Erdman wrote a book explicating the political and historical implications of Blake's poetry. This post relates to his insights on Blake's poem America which Blake published in 1793.
Blake: Prophet Against Empire, David V. Erdman, Page 24,25 . Erdman writes:
"It is important to recognize this passage (America, plate 6 [8]) as Blake's poetic paraphrase of the Declaration of Independence because he frequently alludes to by repeating one or two of its central images,...The page is illuminated with a picture of a naked (resurrected) man sitting on the grave of his dead past and gazing confidently into the heavens."
America a Prophecy, Plate 6 [8], (E 53)
02 The morning comes, the night decays, the watchmen leave
03 their stations;
04 The grave is burst, the spices shed, the linen wrapped up;
05 The bones of death, the cov'ring clay, the sinews shrunk & dry'd.
06 Reviving shake. inspiring move, breathing! awakening!
07 Spring like redeemed captives when their bonds & bars are burst;
08 Let the slave grinding at the mill, run out into the field;
09 Let him look up into the heavens & laugh in the bright air;
10 Let the inchained soul shut up in darkness and in sighing,
11 Whose face has never seen a smile in thirty weary years;
12 Rise and look out, his chains are loose, his dungeon doors are open.
13 And let his wife and children return from the opressors scourge;
14 They look behind at every step & believe it is a dream.
15 Singing. The Sun has left his blackness, & has found a fresher morning
16 And the fair Moon rejoices in the clear & cloudless night;
17 For Empire is no more, and now the Lion & Wolf shall cease.
Quoting Erdman: "That document holds that all men are endowed with 'certain inalienable rights,' including:
life - "The morning comes...The grave is burst"
liberty - "Let the slave grinding at the mill, run out into the field"; "Let the inchained soul...look out"; "let his wife and children return from the opressors scourge."
and the pursuit of happiness - "Let him look up into the heavens & laugh...Whose face has never seen a smile in thirty weary years", the reunited family "look behind at every step & believe it is a dream. Singing. The Sun has left his blackness, & has found a fresher morning."
...it is their right, it is their duty, to throw off such a government...having in direct object the establishment of a absolute Tyranny - "For Empire is no more, and now the Lion & Wolf shall cease."
Blake's interest in the American Revolution centered around the establishment of liberty and justice. But he also saw revolution as a sign of the coming apocalypse. America is strewn with images suggesting that the new nation is a sign of a new beginning in world history where the Eternal breaks into the affairs of men.
I found this passage in Joseph Campbell's The Inner Reaches of Outer Space. In describing Great Seal of the United States, he shows the birth of America as symbolizing the kind of transformation Blake anticipated. Campbell, like Blake, is able to present the images embedded in experience.
Joseph Campbell, The Inner Reaches of Outer Space, Page 126:
Figure 16. Reverse, Great Seal of the United States.

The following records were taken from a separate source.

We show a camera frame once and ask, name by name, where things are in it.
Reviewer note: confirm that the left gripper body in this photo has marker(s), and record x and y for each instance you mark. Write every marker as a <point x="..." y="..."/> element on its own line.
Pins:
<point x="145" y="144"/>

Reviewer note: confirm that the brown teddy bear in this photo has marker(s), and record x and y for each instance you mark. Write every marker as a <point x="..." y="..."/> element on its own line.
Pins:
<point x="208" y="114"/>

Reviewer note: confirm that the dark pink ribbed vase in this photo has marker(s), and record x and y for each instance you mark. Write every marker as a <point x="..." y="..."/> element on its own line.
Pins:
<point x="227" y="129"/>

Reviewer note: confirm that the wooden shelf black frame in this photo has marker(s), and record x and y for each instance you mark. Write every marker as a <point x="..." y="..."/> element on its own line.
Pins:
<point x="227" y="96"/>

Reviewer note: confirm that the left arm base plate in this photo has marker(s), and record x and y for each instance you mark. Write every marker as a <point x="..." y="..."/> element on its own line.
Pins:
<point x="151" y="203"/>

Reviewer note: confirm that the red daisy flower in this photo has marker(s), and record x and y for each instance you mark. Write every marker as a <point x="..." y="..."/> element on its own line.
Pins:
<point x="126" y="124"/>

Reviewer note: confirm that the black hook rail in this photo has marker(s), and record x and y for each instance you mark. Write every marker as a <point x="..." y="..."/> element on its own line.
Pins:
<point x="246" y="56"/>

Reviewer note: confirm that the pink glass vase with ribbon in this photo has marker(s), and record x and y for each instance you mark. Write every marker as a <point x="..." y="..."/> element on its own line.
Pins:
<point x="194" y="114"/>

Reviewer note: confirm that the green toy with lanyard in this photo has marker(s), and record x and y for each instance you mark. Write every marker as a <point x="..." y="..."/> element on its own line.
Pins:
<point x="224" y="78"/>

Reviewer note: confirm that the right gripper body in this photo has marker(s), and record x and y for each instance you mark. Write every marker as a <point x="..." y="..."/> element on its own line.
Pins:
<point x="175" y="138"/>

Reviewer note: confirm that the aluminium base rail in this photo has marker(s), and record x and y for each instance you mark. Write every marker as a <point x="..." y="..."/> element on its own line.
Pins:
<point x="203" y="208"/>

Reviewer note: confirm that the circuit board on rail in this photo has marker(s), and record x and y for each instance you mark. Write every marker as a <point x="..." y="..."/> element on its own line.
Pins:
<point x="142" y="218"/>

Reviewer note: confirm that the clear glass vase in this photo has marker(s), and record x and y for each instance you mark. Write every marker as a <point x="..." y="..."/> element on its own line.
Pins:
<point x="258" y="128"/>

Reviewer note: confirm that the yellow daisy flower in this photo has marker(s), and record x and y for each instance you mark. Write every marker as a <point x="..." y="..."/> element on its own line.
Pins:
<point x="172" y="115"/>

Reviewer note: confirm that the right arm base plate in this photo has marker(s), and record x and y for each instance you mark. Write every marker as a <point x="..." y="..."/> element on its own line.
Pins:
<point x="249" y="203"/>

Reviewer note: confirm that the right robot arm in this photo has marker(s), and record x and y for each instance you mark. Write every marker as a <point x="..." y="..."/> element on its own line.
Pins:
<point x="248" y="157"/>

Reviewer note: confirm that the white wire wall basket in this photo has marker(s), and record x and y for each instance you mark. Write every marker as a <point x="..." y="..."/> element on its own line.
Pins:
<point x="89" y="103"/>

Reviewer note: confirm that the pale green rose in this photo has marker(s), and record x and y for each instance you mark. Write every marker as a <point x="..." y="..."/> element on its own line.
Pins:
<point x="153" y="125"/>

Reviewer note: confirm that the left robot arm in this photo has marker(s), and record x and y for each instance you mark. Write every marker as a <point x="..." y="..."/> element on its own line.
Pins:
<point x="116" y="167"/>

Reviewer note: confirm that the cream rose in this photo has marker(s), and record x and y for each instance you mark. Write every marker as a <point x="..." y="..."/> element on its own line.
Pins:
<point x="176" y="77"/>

"The present pyramid is not, however, of that first creation, but of a second, a 'new order of the world' (novus ordo seclorum), represented here as constituted of exactly 13 courses allegorical of our 13 original states. And whereas behind the new pyramid there is only a desert to be seen, before and around it are the sprouting signs of a new and fresh beginning, dated 1776: 1+7+7+6=21. Mankind, that is to say, has herewith come of age and taken to itself responsibility and authority for the shaping of human lives according to Reason.
"Moreover, between the dated course at the pyramid's base, which tells of an occurrence in Time, and the Eye at the top, which is of Eternity, there are 12 courses, this being the number of the belt of the zodiac as defining the limits of the physical world. The number 13, accordingly, which is that dated course at the base, represents a creative transcendence of the boundary: not death, as appears in the popular superstition of 13 at table, but an achieved life beyond death, as signified in the model of the table of the Last Supper, where the 12 Apostles were of the number of the signs of the belt of the zodiac by which the physical world is bounded, whereas the incarnate God who was about to die, though indeed among them in the field of Time, was of Eternity, beyond the pale of death. Thus the number 13 of our 13 originating states is here interpreted and celebrated as the sign of a resurrection of life out of death, fresh leaves from a desert, a wholesome gift of of the light of Reason as an awakener to maturity of the mind in its social conscience."